From the top of the entries, reproduce each line exactly, stopping after the line that contains "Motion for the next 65". Omit pictures.

(Collected data entries)
══════════════════════════════

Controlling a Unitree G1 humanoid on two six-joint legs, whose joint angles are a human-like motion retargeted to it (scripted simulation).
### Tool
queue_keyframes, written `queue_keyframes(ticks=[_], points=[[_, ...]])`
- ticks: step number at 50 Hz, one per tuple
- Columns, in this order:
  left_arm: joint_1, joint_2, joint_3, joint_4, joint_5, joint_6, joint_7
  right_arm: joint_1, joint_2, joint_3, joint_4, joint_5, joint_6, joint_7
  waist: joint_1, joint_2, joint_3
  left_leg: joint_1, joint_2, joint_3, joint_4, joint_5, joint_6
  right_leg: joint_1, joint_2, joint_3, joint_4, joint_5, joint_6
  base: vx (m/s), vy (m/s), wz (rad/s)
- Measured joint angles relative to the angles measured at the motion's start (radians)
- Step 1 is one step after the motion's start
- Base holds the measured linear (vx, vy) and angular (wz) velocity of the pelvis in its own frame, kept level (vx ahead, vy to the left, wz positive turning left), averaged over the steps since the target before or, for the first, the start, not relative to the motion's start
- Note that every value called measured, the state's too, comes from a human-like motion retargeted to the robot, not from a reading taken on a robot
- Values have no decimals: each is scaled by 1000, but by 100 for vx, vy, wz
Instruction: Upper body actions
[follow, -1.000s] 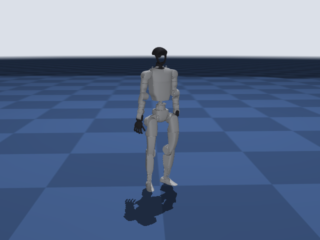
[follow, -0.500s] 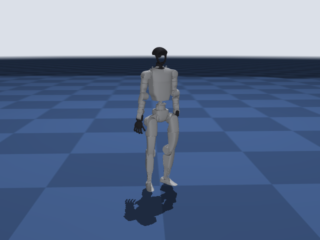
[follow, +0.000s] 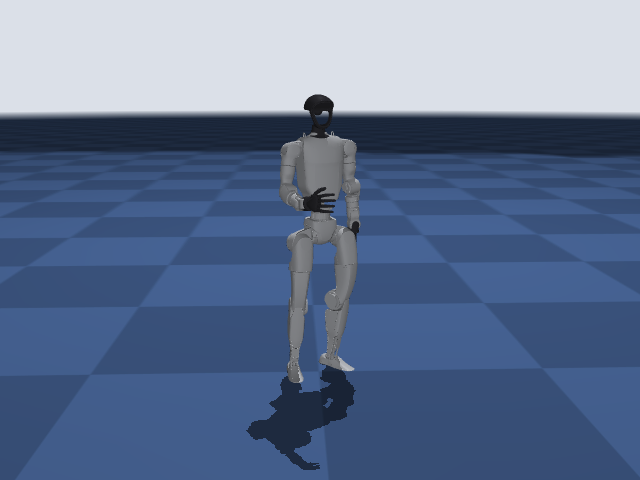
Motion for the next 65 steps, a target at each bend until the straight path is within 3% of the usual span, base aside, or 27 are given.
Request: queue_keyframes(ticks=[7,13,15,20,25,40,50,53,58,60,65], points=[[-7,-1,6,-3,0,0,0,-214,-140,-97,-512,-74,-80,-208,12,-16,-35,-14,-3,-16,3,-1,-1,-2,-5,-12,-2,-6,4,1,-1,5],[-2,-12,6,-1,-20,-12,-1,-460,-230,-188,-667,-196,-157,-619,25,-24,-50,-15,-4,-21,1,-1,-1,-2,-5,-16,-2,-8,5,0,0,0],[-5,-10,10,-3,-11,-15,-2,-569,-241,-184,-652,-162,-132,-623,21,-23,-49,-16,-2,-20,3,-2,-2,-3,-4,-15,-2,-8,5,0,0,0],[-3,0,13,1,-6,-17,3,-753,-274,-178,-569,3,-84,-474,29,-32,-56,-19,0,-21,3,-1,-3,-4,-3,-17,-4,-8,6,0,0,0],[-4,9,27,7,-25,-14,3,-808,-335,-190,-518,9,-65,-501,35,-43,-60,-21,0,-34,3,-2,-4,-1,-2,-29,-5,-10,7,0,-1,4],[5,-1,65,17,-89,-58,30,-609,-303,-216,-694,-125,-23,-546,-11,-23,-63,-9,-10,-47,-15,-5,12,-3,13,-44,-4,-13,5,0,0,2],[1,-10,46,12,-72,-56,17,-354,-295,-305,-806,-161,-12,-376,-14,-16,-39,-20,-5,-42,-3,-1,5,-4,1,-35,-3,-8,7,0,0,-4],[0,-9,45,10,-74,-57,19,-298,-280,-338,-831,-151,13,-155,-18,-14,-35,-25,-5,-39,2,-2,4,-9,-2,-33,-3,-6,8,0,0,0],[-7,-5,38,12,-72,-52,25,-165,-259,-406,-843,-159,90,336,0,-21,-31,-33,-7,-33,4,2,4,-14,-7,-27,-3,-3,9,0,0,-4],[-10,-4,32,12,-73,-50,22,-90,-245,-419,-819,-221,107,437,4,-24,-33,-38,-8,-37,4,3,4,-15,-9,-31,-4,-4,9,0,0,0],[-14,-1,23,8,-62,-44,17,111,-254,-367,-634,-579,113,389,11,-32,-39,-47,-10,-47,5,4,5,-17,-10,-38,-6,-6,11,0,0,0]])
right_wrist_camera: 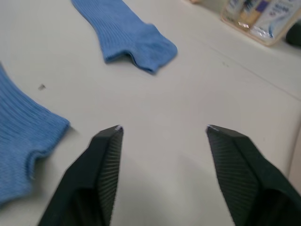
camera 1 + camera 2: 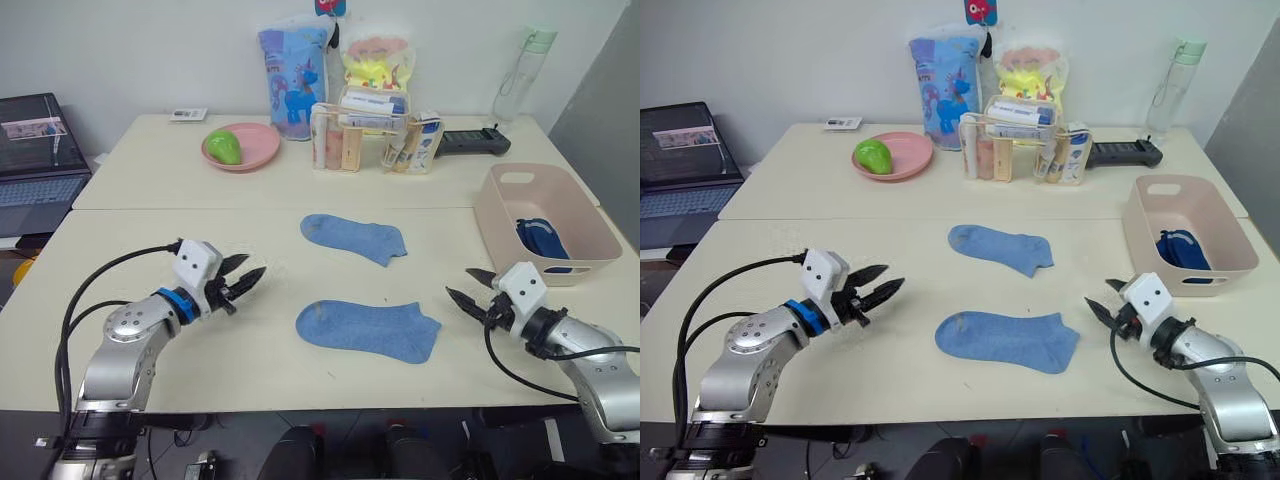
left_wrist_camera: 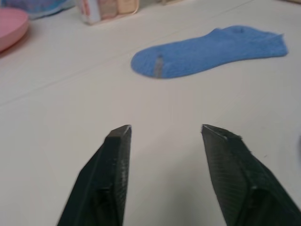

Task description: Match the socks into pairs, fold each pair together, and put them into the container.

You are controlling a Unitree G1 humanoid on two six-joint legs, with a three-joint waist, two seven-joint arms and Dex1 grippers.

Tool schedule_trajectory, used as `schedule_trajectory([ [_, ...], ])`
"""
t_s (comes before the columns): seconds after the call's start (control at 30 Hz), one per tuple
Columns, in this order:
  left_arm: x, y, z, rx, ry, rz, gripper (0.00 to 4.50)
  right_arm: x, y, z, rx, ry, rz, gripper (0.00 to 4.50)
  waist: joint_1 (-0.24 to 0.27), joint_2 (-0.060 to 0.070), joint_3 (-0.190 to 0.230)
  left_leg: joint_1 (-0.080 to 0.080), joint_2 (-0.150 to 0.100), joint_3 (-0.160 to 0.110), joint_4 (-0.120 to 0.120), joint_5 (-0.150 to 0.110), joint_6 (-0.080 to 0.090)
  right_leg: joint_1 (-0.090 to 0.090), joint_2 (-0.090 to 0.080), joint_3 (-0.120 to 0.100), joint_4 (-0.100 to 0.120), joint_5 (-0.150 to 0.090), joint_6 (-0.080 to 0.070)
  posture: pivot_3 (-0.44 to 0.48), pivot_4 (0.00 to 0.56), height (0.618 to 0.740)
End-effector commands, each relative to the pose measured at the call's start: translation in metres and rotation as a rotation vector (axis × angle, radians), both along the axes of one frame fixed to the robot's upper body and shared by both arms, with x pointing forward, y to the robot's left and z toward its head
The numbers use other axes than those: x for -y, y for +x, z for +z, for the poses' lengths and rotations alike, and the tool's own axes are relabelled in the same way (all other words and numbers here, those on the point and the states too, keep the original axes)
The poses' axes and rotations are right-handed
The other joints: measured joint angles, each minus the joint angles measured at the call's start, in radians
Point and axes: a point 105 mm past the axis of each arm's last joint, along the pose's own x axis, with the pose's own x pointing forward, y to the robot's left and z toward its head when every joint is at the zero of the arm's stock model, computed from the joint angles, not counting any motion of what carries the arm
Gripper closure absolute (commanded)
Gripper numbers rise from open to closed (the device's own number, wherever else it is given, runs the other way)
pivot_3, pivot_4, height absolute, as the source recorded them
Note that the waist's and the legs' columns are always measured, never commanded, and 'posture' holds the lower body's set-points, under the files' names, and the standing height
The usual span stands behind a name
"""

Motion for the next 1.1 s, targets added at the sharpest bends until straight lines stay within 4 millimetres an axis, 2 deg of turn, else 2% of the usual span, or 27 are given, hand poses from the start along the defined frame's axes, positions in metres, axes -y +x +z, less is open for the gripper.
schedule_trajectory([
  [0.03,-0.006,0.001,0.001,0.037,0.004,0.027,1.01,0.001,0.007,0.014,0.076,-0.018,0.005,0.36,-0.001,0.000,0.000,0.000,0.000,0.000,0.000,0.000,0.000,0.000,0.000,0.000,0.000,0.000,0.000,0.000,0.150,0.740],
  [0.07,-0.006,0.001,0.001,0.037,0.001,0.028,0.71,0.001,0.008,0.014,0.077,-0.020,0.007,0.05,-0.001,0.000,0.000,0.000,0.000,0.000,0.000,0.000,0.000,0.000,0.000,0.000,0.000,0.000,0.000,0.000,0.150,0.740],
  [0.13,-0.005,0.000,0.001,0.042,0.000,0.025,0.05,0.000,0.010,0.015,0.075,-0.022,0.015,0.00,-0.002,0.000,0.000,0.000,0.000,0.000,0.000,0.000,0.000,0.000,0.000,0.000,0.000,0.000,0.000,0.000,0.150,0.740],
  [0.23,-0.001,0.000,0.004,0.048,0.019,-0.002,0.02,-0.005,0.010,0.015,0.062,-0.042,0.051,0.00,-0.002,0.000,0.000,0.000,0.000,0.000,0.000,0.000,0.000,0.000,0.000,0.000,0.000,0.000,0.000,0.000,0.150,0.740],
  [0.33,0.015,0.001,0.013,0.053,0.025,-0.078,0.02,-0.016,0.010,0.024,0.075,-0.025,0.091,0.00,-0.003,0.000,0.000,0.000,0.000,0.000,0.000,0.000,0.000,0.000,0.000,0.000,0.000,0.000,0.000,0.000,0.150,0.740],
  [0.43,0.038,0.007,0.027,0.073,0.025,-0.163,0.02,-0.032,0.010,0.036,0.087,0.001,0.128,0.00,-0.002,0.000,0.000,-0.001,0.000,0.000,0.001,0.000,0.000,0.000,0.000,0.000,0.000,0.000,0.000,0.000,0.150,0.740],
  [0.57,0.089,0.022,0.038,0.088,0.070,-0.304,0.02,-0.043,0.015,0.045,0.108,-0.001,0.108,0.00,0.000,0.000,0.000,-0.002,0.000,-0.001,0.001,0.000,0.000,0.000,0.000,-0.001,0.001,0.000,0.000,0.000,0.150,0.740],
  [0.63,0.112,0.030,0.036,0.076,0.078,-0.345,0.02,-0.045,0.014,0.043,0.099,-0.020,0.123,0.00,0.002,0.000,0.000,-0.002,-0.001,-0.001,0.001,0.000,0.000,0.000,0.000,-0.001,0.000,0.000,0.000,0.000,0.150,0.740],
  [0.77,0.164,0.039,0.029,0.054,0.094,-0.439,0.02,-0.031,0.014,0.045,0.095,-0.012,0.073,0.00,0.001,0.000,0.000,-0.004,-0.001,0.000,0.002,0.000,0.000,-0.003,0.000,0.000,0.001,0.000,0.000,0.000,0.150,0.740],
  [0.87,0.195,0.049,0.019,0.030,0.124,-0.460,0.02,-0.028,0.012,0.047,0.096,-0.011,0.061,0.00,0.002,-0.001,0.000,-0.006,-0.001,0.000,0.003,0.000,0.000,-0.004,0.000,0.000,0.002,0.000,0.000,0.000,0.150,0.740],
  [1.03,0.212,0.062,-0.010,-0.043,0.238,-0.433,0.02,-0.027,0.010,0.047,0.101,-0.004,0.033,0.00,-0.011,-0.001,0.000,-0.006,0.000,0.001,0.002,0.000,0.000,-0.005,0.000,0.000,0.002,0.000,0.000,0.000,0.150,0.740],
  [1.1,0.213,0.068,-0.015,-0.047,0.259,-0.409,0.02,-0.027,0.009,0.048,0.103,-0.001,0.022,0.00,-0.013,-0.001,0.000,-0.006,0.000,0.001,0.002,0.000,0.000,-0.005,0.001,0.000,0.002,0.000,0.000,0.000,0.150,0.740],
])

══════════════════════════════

**Result below:**
Controlling a Unitree G1 humanoid on two six-joint legs, whose joint angles are a human-like motion retargeted to it (scripted simulation).
### Tool
queue_keyframes, written `queue_keyframes(ticks=[_], points=[[_, ...]])`
- ticks: step number at 50 Hz, one per tuple
- Columns, in this order:
  left_arm: joint_1, joint_2, joint_3, joint_4, joint_5, joint_6, joint_7
  right_arm: joint_1, joint_2, joint_3, joint_4, joint_5, joint_6, joint_7
  waist: joint_1, joint_2, joint_3
  left_leg: joint_1, joint_2, joint_3, joint_4, joint_5, joint_6
  right_leg: joint_1, joint_2, joint_3, joint_4, joint_5, joint_6
  base: vx (m/s), vy (m/s), wz (rad/s)
- Measured joint angles relative to the angles measured at the motion's start (radians)
- Step 1 is one step after the motion's start
- Base holds the measured linear (vx, vy) and angular (wz) velocity of the pelvis in its own frame, kept level (vx ahead, vy to the left, wz positive turning left), averaged over the steps since the target before or, for the first, the start, not relative to the motion's start
- Note that every value called measured, the state's too, comes from a human-like motion retargeted to the robot, not from a reading taken on a robot
- Values have no decimals: each is scaled by 1000, but by 100 for vx, vy, wz
Instruction: Upper body actions
[follow, -1.000s] 
[follow, -0.500s] 
[follow, +0.000s] 
Motion for the next 65 steps, a target at each bend until the straight path is within 3% of the usual span, base aside, or 27 are given.

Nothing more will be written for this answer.